In the speech he stated:

“Saudi Arabia will not allow itself to be used by others. My colleagues have heard that privately, and I am saying it publicly. This is for the benefit of all and needs to be achieved by the contributions of all," he said. "But this time around, we made it clear that we will not bear the burden of 'free rides,' and both groups are reinforcing one another through voluntary management of their production."

He made it clear that the production cuts were designed as a short-term tool, not a long-term strategy.

“…History has also demonstrated that intervention in response to structural shifts is largely ineffective, and I believe we've learned that lesson. That's why Saudi Arabia does not support OPEC intervening to alleviate the impacts of long-term structural imbalances, as opposed to addressing short-term aberrations such as financial crises, economic recessions, unforeseen supply disruptions, or the like."

And so his statements and OPEC’s outlook begs the question of whether KSA would favor limiting OPEC production over the next five years (as implied by demand) while allowing shale oil producers to capture a significant growth in market share.


The recovery in oil prices, which had its highest close on Monday, has created a euphoria among investors and columnists who had lost a great deal of their capital in oil equities since 2014 or were proven to be wrong as prognosticators. A good example of the latter was an article published Monday announcing that the bull trend in oil prices "had just begun."

The upcoming OPEC meeting and a showdown between the U.S. and Iran on the nuclear deal can keep prices from dropping much through year-end. But assuming the U.S.-Iran issue is resolved peacefully, and the seasonal decline in demand takes hold in January, coupled with inventory builds, producer hedging, higher rig counts, and rising shale oil production, the price bubble is likely to burst.

Check back to see my next post!

Robert Boslego
INO.com Contributor - Energies

Disclosure: This contributor does not own any stocks mentioned in this article. This article is the opinion of the contributor themselves. The above is a matter of opinion provided for general information purposes only and is not intended as investment advice. This contributor is not receiving compensation (other than from INO.com) for their opinion.

2 thoughts on “Oil Price Surge May Become OPEC's Worst Enemy

  1. The price needs to increase AND demand needs to shrink if we aren't going to drive ourselves into extinction.

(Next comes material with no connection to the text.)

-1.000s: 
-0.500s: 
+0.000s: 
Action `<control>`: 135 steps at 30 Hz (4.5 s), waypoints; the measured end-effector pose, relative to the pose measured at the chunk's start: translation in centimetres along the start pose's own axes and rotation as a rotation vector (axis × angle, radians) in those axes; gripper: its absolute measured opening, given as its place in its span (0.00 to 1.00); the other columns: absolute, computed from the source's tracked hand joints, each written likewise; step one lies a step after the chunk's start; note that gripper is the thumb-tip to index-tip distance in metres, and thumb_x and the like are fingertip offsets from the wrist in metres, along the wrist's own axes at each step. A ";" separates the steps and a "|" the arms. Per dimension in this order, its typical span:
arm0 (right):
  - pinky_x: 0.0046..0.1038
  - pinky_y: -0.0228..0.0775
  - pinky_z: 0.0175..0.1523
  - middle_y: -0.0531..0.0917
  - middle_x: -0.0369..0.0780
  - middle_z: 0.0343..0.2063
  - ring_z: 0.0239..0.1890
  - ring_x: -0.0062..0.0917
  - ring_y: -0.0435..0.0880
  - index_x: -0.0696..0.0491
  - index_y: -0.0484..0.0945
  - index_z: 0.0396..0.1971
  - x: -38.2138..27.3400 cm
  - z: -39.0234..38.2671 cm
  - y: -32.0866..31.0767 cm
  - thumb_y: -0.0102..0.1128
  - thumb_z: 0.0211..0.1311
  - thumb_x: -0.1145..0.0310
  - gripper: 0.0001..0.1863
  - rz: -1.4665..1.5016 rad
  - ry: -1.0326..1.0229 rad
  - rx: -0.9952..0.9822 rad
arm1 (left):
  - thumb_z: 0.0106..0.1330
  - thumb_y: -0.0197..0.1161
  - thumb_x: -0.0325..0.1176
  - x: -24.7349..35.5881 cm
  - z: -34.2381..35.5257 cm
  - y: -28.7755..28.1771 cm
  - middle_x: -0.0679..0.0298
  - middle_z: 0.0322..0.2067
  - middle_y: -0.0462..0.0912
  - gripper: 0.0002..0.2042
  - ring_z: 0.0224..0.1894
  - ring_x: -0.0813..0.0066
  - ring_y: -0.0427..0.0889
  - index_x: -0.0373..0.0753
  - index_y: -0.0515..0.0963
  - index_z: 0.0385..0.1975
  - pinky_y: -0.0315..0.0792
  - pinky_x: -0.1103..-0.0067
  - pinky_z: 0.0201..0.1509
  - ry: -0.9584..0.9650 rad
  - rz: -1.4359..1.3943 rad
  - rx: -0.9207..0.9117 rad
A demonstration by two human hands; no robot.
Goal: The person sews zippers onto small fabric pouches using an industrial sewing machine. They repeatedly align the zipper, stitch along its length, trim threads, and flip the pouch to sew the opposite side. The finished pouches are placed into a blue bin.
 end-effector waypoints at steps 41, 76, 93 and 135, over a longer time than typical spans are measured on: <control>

  2. Since the price rally has occurred, which apparently caught the bears flat-footed, the IEA has rushed to the rescue with another of their patently pessimistic forecasts, the likes of which have been proven to historically be strong on underestimating demand and overestimating supply. But it makes for good bear bait. The fact is from 2007 to 2017 global demand went from 86.3 mmbopd to 98.2 mmbopd, or about 1.2 mmbopd/year increase average. We'll be at 100 mmbopd demand by the end of 2018 and will probably need north of 110 mmbopd by 2027. That's not coming out of thin air and it isn't going to materialize for $45 -$50/bbl, either. The American oil industry is running in place at the aforementioned prices and it isn't going to add the kind of supply we'll need out of the goodness of their hearts. Oil prices are going up because they have to go up to incentivize the work it will take, and the profit it will take, to reach those production numbers in the future.